Transcribe precisely those lines of the listing that fall between the line containing "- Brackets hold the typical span" and the last line, inclusive of both.

[Start of Attachment]

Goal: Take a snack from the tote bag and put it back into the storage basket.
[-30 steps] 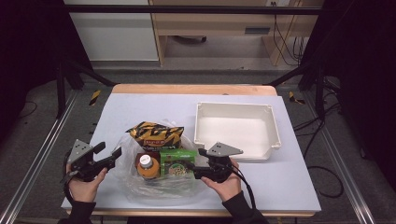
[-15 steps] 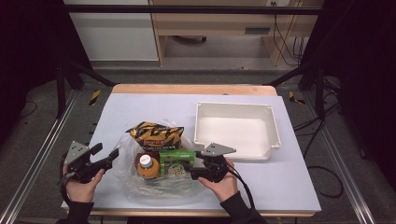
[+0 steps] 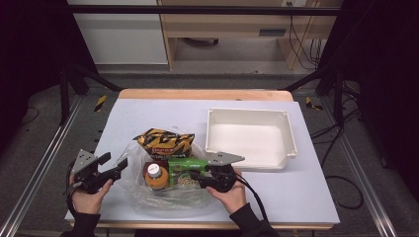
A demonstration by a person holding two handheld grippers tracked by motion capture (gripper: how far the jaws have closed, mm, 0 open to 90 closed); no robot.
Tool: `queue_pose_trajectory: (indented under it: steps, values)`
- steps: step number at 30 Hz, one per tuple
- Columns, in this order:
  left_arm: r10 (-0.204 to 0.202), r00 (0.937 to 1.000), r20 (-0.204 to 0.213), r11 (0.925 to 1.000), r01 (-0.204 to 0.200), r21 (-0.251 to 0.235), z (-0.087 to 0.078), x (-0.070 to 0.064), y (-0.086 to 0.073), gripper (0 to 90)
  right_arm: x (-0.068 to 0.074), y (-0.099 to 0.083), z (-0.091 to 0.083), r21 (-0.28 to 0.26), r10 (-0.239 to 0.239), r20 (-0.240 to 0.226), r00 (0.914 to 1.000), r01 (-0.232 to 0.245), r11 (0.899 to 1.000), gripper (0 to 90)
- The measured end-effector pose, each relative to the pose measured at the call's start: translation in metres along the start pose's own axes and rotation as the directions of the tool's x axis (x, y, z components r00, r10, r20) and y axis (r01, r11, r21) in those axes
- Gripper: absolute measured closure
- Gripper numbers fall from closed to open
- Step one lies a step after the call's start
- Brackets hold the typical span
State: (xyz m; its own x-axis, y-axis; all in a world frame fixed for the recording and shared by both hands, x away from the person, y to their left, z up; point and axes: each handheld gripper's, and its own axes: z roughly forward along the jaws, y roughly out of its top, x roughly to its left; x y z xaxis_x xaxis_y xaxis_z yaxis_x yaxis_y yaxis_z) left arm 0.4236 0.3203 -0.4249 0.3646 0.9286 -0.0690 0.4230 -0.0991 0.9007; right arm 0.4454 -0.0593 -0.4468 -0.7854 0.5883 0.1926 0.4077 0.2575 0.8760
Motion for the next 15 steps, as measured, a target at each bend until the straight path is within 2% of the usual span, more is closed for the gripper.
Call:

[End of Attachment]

Answer space ::
- Brackets hold the typical span
State: (xyz m; its own x-axis, y-axis; all in a world frame fixed for the recording and shared by both hands, x away from the person, y to their left, z up; point and axes: each handheld gripper's, and its own axes: z roughly forward along the jaws, y roughly out of its top, x roughly to its left; x y z xaxis_x xaxis_y xaxis_z yaxis_x yaxis_y yaxis_z) left arm 0.4236 0.3203 -0.4249 0.3646 0.9286 -0.0690 0.4230 -0.0991 0.9007; right arm 0.4454 -0.0593 -0.4468 -0.7854 0.5883 0.1926 0.4077 0.2575 0.8760
Motion for the next 15 steps, as measured, a target at each bend until the straight path is within 2% of the usual span, more is closed for the gripper.
Call:

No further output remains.